In this paper we discuss the possibilities to circumvent the lock-in nonlinearities in a dithered ring-laser gyroscope by random modulation. We review the Cayley matrix formulation of the theory of a dithered ring laser and show that it is particularly suitable to give both an intuitive understanding and a quantitative calculational tool for the effects of randomness on the gyroscope performance. The relationship of our problem to the related physical problems of an overdamped Josephson junction and a random atomic chain is pointed out. The Saxon–Hutner result is utilized to suggest a method to circumvent all locking and trapping phenomena in the laser gyroscope. The effects of amplitude or frequency noise are discussed, but it is found that the introduction of a randomly varying phase is most efficient in eliminating phase trapping.
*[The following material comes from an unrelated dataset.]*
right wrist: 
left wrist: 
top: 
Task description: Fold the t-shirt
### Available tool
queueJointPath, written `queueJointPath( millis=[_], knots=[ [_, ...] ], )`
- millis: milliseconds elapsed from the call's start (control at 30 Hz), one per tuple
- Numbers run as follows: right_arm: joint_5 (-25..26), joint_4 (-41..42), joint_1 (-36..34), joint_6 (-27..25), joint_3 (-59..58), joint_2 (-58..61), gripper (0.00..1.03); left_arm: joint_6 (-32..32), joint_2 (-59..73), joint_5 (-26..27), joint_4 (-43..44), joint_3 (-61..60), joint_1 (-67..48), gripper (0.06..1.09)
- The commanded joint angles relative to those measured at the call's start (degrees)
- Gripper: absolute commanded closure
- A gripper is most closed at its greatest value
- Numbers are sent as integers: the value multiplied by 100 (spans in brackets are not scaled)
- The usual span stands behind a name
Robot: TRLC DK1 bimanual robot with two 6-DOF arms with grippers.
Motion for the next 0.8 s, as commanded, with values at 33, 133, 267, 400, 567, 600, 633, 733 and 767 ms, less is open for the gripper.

This can be used to provide an even distribution of the Cayley-mapping fixed points around the unit circle that provides the most even phase motion possible. The response of the gyroscope is then found to be optimally linear. All numerical calculations reported are based on the analytically solvable square-wave dither case, but, using the intuitive picture of the process provided by the Cayley transformation method, we argue that the results are qualitatively valid also in the case of a phase-modulated sinusoidal dither signal. The work is related to earlier work on ring lasers and Josephson junctions.